En éstas y otras indagatorias consideraciones andaba el mensajero,
mientras deambulaba de un lado a otro por aquellos labrantíos masticando chicle,
inquietudes, empeñado en desempolvar el paradero de un personaje, que le
despertaba el mayor interés.
Husmeaba, como perro hambriento, por los rincones más cenizosos y enrarecidos,
arrimándose a los puntos que presentía más calientes, aunque, a decir verdad, no
las tenía todas consigo, dado que las raíces se difuminaban en una espesa niebla,
causando no pocos sofocos o raras erupciones en los ojos, con visos de ceguera
o intriga perturbadora, ya que a malas penas lo reconocía, tras el fugaz
saludo hacía un tiempo por aquellos parajes guajareños.
Y transitando por tales derroteros el mensajero, se le apilaban en la memoria no pocos rotos y descosidos, historias interminables, abundantes
evocaciones difíciles de aquilatar. Por otra parte, era harto
complejo el intento de búsqueda, ya que llevaba las alforjas medio
vacías, aunque dispusiera de unas briznas de biografía del personaje, que guardaba
como oro en paño.

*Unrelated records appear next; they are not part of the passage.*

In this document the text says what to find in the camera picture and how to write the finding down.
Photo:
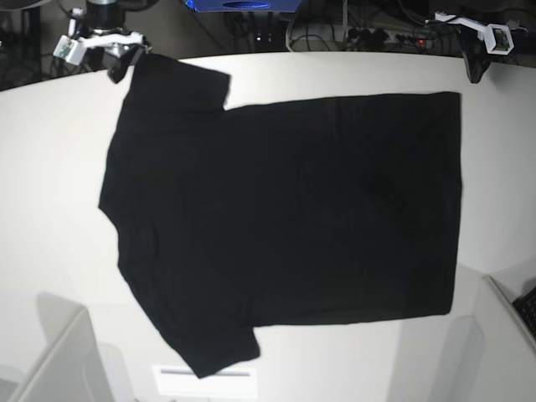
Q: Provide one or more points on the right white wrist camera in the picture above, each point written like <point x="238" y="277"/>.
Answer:
<point x="69" y="50"/>

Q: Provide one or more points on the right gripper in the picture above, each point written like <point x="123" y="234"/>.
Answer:
<point x="130" y="46"/>

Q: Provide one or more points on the right white partition panel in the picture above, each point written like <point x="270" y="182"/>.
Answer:
<point x="488" y="355"/>

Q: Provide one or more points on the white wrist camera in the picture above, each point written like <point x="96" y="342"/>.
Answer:
<point x="69" y="50"/>
<point x="502" y="40"/>

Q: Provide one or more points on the black T-shirt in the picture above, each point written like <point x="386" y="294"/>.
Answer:
<point x="328" y="211"/>

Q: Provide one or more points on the left white partition panel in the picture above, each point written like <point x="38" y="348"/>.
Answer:
<point x="73" y="365"/>

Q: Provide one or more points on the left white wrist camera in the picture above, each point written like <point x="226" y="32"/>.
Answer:
<point x="502" y="40"/>

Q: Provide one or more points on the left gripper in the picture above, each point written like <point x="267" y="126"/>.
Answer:
<point x="471" y="37"/>

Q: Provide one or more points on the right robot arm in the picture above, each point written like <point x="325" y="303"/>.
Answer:
<point x="102" y="15"/>

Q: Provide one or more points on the blue computer case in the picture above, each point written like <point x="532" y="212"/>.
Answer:
<point x="222" y="6"/>

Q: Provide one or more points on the black keyboard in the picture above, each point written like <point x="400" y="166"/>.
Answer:
<point x="526" y="309"/>

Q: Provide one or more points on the white partition panel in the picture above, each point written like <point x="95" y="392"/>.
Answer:
<point x="73" y="365"/>
<point x="488" y="355"/>

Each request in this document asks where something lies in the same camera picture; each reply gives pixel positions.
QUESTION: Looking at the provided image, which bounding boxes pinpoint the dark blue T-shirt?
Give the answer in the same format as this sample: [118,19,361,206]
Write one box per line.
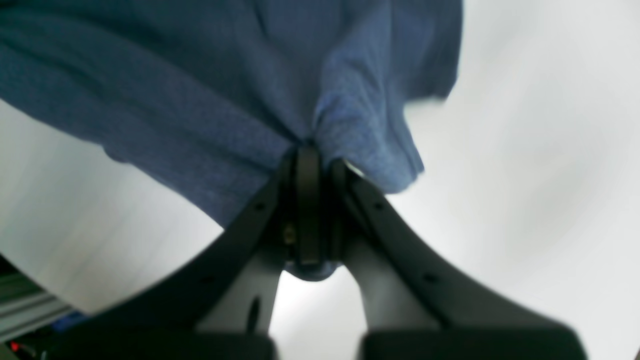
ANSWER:
[0,0,463,281]

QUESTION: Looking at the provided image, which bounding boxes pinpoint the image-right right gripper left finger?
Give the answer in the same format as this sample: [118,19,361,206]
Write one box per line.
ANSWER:
[47,145,321,360]

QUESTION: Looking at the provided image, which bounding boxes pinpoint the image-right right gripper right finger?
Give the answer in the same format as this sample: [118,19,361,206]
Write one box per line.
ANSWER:
[330,161,586,360]

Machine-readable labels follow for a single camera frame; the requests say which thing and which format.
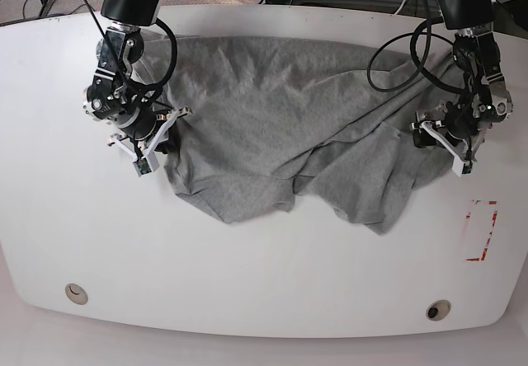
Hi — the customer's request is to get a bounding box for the left table grommet hole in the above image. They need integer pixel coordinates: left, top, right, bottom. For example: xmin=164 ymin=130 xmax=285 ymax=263
xmin=65 ymin=284 xmax=88 ymax=306

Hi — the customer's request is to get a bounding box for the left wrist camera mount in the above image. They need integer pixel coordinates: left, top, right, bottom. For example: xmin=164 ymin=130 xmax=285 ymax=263
xmin=451 ymin=152 xmax=477 ymax=177

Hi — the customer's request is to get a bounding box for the red tape rectangle marker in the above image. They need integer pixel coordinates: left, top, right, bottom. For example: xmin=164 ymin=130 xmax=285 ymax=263
xmin=462 ymin=199 xmax=498 ymax=262

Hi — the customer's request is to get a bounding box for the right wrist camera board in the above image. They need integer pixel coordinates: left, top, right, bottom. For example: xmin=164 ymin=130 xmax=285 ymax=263
xmin=133 ymin=157 xmax=159 ymax=177

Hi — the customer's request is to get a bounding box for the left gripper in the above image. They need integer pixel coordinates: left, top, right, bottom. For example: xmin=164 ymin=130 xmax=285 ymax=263
xmin=410 ymin=101 xmax=493 ymax=157

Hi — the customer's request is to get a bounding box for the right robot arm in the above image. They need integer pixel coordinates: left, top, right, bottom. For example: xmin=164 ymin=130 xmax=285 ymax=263
xmin=82 ymin=0 xmax=191 ymax=176

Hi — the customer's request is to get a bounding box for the right table grommet hole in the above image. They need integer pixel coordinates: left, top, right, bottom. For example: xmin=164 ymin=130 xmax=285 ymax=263
xmin=426 ymin=299 xmax=451 ymax=321

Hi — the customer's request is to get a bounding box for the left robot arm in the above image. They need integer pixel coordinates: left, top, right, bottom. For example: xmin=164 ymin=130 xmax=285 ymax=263
xmin=387 ymin=0 xmax=513 ymax=176

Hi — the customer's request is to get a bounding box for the table grommet hole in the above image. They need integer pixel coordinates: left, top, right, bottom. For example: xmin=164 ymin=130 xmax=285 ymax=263
xmin=65 ymin=284 xmax=88 ymax=306
xmin=426 ymin=299 xmax=451 ymax=321

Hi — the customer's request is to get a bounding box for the grey T-shirt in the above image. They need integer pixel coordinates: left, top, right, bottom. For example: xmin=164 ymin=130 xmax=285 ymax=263
xmin=162 ymin=37 xmax=453 ymax=234

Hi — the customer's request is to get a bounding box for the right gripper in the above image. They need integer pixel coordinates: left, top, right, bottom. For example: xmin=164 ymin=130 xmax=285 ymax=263
xmin=107 ymin=107 xmax=192 ymax=163

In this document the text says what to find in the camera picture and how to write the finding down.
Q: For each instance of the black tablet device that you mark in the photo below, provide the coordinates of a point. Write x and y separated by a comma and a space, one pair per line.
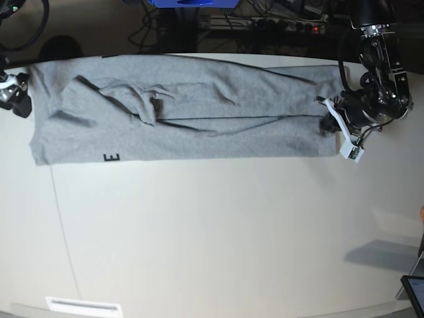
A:
413, 285

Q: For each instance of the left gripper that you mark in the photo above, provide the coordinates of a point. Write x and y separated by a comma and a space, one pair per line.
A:
354, 114

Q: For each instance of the black power strip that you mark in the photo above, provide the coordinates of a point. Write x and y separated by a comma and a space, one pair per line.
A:
287, 25

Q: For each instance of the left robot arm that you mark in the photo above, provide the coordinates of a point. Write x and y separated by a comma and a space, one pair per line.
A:
384, 94

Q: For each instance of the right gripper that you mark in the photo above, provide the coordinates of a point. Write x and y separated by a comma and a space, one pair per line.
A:
21, 104

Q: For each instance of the grey T-shirt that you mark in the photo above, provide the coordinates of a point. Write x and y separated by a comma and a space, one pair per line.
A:
165, 107

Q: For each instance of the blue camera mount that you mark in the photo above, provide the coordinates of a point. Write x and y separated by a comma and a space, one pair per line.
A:
194, 3

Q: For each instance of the white table label strip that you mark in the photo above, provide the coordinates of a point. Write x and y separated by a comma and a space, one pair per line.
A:
87, 308

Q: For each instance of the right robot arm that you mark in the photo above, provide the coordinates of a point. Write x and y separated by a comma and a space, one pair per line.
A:
9, 9

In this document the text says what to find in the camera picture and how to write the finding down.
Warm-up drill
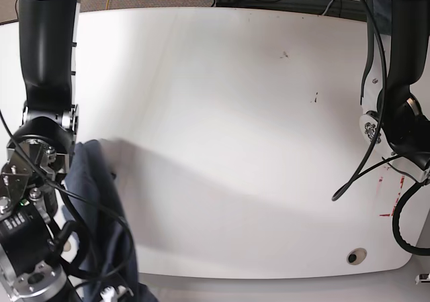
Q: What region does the right table cable grommet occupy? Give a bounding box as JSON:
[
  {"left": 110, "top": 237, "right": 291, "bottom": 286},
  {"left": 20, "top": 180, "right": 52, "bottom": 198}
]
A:
[{"left": 347, "top": 248, "right": 367, "bottom": 266}]

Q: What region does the dark blue t-shirt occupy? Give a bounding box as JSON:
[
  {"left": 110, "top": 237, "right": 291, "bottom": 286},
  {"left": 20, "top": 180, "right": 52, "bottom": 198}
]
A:
[{"left": 65, "top": 140, "right": 157, "bottom": 301}]

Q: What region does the red tape rectangle marking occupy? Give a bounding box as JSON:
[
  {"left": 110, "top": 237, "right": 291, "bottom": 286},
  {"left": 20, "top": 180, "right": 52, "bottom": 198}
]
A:
[{"left": 375, "top": 174, "right": 405, "bottom": 217}]

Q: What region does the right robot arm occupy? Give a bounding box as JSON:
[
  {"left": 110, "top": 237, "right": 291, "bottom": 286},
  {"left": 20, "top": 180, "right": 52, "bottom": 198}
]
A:
[{"left": 1, "top": 0, "right": 133, "bottom": 301}]

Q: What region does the table cable grommet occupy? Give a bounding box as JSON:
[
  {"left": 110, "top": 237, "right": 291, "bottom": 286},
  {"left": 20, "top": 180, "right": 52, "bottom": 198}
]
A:
[
  {"left": 63, "top": 240, "right": 72, "bottom": 252},
  {"left": 347, "top": 248, "right": 367, "bottom": 266}
]

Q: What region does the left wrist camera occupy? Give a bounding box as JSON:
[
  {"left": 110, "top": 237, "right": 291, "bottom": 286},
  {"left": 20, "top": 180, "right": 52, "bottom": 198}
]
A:
[{"left": 415, "top": 273, "right": 430, "bottom": 285}]

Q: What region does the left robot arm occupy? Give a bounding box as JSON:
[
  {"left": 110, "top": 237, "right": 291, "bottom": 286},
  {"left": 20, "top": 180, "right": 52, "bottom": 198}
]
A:
[{"left": 359, "top": 0, "right": 429, "bottom": 183}]

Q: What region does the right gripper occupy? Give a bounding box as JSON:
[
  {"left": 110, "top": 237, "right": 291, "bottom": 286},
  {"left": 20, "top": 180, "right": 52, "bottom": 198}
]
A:
[{"left": 67, "top": 274, "right": 135, "bottom": 302}]

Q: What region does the left table cable grommet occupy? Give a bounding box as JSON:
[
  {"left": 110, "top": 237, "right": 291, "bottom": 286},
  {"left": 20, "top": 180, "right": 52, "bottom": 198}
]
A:
[{"left": 63, "top": 240, "right": 72, "bottom": 252}]

Todo ello lo situaba entre la espada y la pared, y hacía múltiples
cábalas, volviéndose más áspera si cabe la travesía, al recelar de los propios pasos,
del arrojo, por el hecho de no haber descubierto a estas alturas de la historia unas pesquisas más claras y convincentes, pero, a pesar de todos los
pesares, persistía en la idea.
A veces se sentía importante, al parangonar en su interior los
menesteres que llevaba a cabo con los avatares del cartero de Neruda, caminando por los escabrosos pedregales y húmedas areniscas de isla Negra, portando en la valija ardientes
misivas e innumerables mensajes para el prestigioso poeta.

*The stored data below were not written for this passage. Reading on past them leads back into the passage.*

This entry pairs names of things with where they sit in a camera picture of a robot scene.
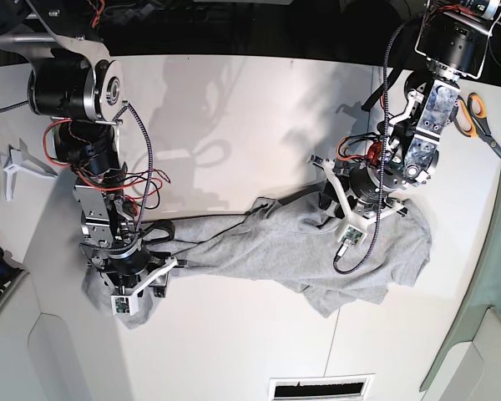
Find beige chair right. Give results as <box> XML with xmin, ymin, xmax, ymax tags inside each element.
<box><xmin>423</xmin><ymin>307</ymin><xmax>501</xmax><ymax>401</ymax></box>

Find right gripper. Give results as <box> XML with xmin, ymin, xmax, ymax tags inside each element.
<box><xmin>89</xmin><ymin>248</ymin><xmax>184</xmax><ymax>298</ymax></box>

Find grey t-shirt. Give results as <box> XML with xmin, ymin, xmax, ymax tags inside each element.
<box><xmin>81</xmin><ymin>190</ymin><xmax>433</xmax><ymax>331</ymax></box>

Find white plastic stand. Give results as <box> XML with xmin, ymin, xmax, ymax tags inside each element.
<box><xmin>1</xmin><ymin>139</ymin><xmax>58</xmax><ymax>201</ymax></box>

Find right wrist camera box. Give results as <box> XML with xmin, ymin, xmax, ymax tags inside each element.
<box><xmin>110</xmin><ymin>294</ymin><xmax>139</xmax><ymax>316</ymax></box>

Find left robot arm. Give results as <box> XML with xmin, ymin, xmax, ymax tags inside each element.
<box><xmin>310</xmin><ymin>1</ymin><xmax>501</xmax><ymax>246</ymax></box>

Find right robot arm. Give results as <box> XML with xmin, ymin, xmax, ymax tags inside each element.
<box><xmin>0</xmin><ymin>1</ymin><xmax>177</xmax><ymax>313</ymax></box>

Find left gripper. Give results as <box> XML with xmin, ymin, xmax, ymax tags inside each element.
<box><xmin>308</xmin><ymin>155</ymin><xmax>407</xmax><ymax>232</ymax></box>

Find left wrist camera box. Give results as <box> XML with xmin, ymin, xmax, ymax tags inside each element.
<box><xmin>335</xmin><ymin>218</ymin><xmax>367</xmax><ymax>247</ymax></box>

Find orange grey scissors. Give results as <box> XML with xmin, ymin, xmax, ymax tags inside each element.
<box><xmin>453</xmin><ymin>93</ymin><xmax>501</xmax><ymax>159</ymax></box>

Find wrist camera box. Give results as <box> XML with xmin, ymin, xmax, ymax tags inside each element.
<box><xmin>110</xmin><ymin>294</ymin><xmax>139</xmax><ymax>316</ymax></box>
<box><xmin>335</xmin><ymin>218</ymin><xmax>367</xmax><ymax>247</ymax></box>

Se apoyaba el mensajero en cualquier pelusa que atisbara en los senderos, en
los quicios de los pensares, en los esquejes que hervían en el ambiente, y
habían ido brotando sobre el terreno que pisaba junto a la vivienda, que
se alzaba ufana y solitaria, cerrada a cal y canto aquel día, y bebía aquí y allá,
en las frágiles fuentes de los oasis del desierto en que se movía,
volviéndose tarumba ante el frenesí de develar el lugar de procedencia, i. e., Sudamérica
(Perú), Europa (Alemania), España (Los Guájares)…y de esa suerte, a la chita
callando, golpe a golpe, peldaño a peldaño, destello a destello, iba armando el
puzzle, avanzando unas veces, retrocediendo otras, por el desfiladero del desengaño,
los balates de la vega o los caprichos del azar, pero comulgaba con el dicho, el que la sigue la consigue, y al igual
que el humo delata el fuego, unos inesperados chispazos le dibujaron una
panorámica de esperanza, aliviando el picor de las lombrices, las lumbalgias del alma y los sinsabores que lo saboteaban.

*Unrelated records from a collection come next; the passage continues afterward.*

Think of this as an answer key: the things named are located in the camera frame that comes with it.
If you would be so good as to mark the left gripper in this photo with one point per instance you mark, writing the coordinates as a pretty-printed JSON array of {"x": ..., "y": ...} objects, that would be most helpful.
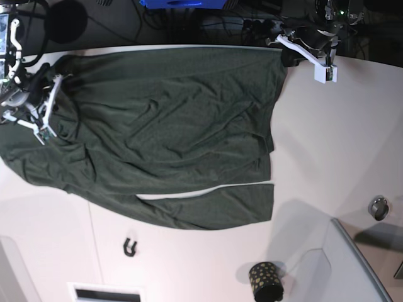
[{"x": 321, "y": 44}]

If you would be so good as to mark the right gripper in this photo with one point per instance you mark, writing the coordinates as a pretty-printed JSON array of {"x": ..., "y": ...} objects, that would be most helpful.
[{"x": 30, "y": 100}]

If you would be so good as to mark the dark green t-shirt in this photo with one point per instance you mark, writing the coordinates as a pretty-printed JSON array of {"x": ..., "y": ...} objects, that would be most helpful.
[{"x": 178, "y": 138}]

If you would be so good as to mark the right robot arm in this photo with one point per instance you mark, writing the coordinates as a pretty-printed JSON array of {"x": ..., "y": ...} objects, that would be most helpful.
[{"x": 12, "y": 31}]

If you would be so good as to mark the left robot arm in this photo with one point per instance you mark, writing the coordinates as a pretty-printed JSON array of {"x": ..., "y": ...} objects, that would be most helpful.
[{"x": 319, "y": 14}]

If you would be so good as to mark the black round stool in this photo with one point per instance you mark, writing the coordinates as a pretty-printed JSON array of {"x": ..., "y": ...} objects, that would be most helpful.
[{"x": 65, "y": 22}]

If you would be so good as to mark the blue plastic box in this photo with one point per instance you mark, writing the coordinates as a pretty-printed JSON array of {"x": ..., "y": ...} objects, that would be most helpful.
[{"x": 192, "y": 4}]

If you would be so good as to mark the round metal table grommet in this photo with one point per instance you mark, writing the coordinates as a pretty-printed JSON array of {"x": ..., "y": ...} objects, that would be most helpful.
[{"x": 379, "y": 208}]

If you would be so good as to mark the small black plastic clip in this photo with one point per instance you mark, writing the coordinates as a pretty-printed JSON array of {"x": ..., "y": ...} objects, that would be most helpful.
[{"x": 129, "y": 247}]

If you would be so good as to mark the white rectangular table slot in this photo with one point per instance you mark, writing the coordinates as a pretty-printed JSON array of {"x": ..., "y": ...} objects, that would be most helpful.
[{"x": 101, "y": 292}]

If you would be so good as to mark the black cup with gold dots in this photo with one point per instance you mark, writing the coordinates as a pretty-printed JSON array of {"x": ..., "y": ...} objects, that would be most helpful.
[{"x": 265, "y": 282}]

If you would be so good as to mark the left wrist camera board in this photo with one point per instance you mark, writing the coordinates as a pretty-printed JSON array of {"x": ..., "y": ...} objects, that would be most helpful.
[{"x": 325, "y": 74}]

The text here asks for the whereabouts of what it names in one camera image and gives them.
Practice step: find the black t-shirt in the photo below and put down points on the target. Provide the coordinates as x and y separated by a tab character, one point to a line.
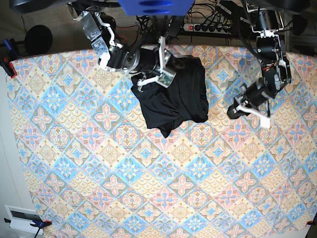
185	99

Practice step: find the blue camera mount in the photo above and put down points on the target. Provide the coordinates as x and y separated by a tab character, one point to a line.
156	7

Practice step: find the blue clamp lower left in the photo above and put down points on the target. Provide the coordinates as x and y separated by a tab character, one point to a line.
37	224

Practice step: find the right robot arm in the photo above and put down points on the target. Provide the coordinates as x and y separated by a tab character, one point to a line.
95	23

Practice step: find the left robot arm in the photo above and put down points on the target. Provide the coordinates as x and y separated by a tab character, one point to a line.
275	67

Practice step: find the white power strip red switch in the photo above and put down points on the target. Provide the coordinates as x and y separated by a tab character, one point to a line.
207	28

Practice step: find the white floor vent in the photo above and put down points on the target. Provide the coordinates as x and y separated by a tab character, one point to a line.
20	219

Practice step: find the black round stool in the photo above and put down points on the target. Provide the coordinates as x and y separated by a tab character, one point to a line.
38	40

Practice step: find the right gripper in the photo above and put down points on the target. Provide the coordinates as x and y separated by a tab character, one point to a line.
121	58

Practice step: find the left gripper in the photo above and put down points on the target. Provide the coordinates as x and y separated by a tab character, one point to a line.
250	98

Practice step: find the patterned tablecloth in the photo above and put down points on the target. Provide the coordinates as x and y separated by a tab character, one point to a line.
95	170

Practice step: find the red black clamp upper left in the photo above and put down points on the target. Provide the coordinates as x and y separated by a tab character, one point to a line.
6	62

Más adelante, al contemplar el bucólico cuadro diseñado en torno a la casa, exhalando beldades, coraje y parsimonia, al girar de súbito el cuerpo el mensajero, se turbó, perdiendo el equilibrio, y llevándose un
gran susto al pisar un bicho que se movía, pareciendo una culebra o alacrán, y resultó ser la panza de una esquelética lagartija boca arriba, que posiblemente había resbalado
de lo alto del muro de la era, y a renglón seguido, cual raudo relámpago, se
hizo la luz, se abrió el telón del escenario, rozando con las yemas de los dedos las estelas del protagonista, frotándose las manos el mesnjasero, más contento que un niño con zapatos nuevos, dando
por hecho que se le abrían las puertas de par en par, semejando como si entre
tantos nubarrones, dimes y diretes, divisara una lucecita al final del túnel, y
cual otro intrépido Rodrigo de Triana gritó con todas las energías, “¡tierra a la vista!”.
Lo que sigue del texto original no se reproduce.